▸ PROBLEM DETAILS:
Lines from the one with "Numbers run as" through the end of the listing below are to be retyped exactly.

**** INFORMATION SUPPLIED

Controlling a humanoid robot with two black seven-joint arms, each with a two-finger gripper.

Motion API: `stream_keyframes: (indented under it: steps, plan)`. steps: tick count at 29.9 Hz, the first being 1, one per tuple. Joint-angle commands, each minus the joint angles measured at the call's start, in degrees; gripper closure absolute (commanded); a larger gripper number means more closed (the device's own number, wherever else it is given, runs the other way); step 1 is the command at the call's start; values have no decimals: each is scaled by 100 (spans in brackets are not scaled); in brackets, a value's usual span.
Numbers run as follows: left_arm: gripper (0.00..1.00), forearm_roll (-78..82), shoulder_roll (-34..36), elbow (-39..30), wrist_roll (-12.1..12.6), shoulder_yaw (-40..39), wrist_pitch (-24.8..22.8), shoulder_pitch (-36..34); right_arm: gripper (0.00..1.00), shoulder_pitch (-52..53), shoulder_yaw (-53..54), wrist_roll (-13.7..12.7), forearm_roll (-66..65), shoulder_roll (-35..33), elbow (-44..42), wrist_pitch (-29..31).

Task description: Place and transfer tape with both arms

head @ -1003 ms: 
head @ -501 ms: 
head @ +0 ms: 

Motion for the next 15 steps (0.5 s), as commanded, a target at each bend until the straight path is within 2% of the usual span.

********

▸ RESULT OF THE EXERCISE:
Numbers run as follows: left_arm: gripper (0.00..1.00), forearm_roll (-78..82), shoulder_roll (-34..36), elbow (-39..30), wrist_roll (-12.1..12.6), shoulder_yaw (-40..39), wrist_pitch (-24.8..22.8), shoulder_pitch (-36..34); right_arm: gripper (0.00..1.00), shoulder_pitch (-52..53), shoulder_yaw (-53..54), wrist_roll (-13.7..12.7), forearm_roll (-66..65), shoulder_roll (-35..33), elbow (-44..42), wrist_pitch (-29..31).

Task description: Place and transfer tape with both arms

head @ -1003 ms: 
head @ -501 ms: 
head @ +0 ms: 

Motion for the next 15 steps (0.5 s), as commanded, a target at each bend until the straight path is within 2% of the usual span.

No additional output will be generated.